Wearable devices provide an alternative pathway to clinical diagnostics by exploiting various physical, chemical and biological sensors to mine physiological (biophysical and/or biochemical) information in real time (preferably, continuously) and in a non-invasive or minimally invasive manner. These sensors can be worn in the form of glasses, jewellery, face masks, wristwatches, fitness bands, tattoo-like devices, bandages or other patches, and textiles. Wearables such as smartwatches have already proved their capability for the early detection and monitoring of the progression and treatment of various diseases, such as COVID-19 and Parkinson disease, through biophysical signals. Next-generation wearable sensors that enable the multimodal and/or multiplexed measurement of physical parameters and biochemical markers in real time and continuously could be a transformative technology for diagnostics, allowing for high-resolution and time-resolved historical recording of the health status of an individual. In this Review, we examine the building blocks of such wearable sensors, including the substrate materials, sensing mechanisms, power modules and decision-making units, by reflecting on the recent developments in the materials, engineering and data science of these components. Finally, we synthesize current trends in the field to provide predictions for the future trajectory of wearable sensors.

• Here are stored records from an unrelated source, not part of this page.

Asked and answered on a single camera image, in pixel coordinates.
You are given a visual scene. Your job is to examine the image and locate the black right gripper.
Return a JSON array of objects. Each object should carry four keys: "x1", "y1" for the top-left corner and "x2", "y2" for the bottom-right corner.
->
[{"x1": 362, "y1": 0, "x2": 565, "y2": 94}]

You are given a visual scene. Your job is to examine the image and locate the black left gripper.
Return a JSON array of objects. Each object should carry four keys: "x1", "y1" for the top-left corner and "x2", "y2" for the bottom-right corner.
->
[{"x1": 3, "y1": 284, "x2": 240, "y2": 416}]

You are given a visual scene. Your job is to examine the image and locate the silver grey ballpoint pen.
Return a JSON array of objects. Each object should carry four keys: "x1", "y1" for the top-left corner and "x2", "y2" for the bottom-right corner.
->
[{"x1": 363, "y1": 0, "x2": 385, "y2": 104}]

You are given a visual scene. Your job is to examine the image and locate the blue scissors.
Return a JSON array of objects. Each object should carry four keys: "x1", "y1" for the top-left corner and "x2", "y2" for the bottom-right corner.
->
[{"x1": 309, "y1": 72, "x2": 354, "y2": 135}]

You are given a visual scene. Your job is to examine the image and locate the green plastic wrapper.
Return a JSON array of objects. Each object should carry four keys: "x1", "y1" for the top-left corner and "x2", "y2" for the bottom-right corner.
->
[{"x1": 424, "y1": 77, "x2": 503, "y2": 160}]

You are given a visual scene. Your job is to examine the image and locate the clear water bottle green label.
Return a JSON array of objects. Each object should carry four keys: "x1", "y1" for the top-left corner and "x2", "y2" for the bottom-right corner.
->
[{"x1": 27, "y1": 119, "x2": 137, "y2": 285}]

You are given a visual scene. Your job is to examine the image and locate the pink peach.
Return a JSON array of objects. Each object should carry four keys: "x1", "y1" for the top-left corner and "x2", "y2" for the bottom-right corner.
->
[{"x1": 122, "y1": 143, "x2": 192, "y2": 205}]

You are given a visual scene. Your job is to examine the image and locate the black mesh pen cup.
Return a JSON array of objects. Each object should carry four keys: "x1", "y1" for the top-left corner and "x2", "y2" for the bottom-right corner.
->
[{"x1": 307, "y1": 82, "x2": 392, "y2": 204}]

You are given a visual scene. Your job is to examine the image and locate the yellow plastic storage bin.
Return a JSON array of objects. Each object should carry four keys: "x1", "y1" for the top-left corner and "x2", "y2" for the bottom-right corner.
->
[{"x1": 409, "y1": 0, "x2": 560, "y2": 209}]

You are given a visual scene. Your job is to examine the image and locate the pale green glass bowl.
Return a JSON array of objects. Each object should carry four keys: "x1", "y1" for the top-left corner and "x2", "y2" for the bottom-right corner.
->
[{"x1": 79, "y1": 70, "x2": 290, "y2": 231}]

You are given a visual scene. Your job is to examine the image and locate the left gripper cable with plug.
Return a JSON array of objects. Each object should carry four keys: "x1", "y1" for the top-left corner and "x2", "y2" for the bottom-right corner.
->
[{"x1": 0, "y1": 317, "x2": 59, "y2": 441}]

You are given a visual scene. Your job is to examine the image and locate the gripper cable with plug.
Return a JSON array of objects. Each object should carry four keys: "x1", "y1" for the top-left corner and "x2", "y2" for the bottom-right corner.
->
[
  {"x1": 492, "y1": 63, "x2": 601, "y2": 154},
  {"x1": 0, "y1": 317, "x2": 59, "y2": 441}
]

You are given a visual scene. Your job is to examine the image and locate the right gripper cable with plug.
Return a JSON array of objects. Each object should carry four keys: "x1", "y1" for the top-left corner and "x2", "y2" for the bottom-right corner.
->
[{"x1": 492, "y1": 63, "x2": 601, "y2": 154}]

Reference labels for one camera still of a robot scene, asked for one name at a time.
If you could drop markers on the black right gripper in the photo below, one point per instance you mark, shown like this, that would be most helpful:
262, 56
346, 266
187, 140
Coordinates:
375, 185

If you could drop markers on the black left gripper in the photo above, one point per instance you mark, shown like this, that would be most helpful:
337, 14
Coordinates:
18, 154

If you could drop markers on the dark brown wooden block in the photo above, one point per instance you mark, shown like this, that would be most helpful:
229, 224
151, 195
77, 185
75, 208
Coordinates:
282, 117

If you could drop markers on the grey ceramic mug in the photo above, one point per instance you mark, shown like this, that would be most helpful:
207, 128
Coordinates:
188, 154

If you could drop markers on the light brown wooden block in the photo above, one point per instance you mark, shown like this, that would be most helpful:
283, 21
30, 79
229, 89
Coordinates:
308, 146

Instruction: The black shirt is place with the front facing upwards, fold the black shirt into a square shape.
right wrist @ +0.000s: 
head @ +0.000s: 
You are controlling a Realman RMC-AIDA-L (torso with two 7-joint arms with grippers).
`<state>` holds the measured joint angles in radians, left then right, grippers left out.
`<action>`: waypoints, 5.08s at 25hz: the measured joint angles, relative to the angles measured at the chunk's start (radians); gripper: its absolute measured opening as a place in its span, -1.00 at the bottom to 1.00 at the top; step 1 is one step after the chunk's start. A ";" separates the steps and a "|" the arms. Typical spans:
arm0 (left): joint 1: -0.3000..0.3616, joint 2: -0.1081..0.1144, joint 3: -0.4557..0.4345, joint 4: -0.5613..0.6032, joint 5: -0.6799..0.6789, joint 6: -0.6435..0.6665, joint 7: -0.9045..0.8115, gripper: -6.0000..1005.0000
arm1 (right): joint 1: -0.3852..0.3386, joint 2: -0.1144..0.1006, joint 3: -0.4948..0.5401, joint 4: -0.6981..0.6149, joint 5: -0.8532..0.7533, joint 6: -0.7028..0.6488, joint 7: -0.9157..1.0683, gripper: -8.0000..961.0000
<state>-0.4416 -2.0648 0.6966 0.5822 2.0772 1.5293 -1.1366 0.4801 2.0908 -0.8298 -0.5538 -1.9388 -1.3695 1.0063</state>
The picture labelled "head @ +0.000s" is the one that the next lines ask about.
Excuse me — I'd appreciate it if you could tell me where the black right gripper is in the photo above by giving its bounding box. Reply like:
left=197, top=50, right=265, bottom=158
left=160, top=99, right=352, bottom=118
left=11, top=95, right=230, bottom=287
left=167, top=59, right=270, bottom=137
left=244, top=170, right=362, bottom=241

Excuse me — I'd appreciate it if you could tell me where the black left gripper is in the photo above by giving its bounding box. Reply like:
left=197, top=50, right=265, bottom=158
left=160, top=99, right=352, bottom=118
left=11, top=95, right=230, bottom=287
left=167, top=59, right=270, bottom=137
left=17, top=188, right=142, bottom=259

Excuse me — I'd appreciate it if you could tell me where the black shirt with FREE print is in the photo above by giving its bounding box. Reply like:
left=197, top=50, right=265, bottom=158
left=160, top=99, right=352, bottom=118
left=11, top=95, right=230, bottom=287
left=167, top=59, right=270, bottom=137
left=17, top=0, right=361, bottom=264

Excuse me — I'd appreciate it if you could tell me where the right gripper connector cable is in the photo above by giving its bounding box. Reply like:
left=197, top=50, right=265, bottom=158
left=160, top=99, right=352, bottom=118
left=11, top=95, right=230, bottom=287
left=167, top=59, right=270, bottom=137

可穿戴设备通过利用各种物理、化学和生物传感器以无创或微创方式实时（优选地连续）挖掘生理（生物物理和/或生化）信息，为临床诊断提供了替代途径。这些传感器可以以眼镜、珠宝、面罩、手表、健身带、纹身类设备、绷带或其他贴片以及纺织品的形式佩戴。智能手表等可穿戴设备已经证明了其通过生物物理信号早期检测和监测各种疾病（例如 COVID-19 和帕金森病）的进展和治疗的能力。下一代可穿戴传感器能够实时、连续地对物理参数和生化标记物进行多模式和/或多路测量，这可能是一种变革性的诊断技术，可以对人体健康状况进行高分辨率和时间分辨的历史记录。个人。在这篇综述中，我们通过反思这些组件的材料、工程和数据科学的最新发展，研究了此类可穿戴传感器的构建模块，包括基板材料、传感机制、电源模块和决策单元。最后，我们综合该领域的当前趋势，为可穿戴传感器的未来轨迹提供预测。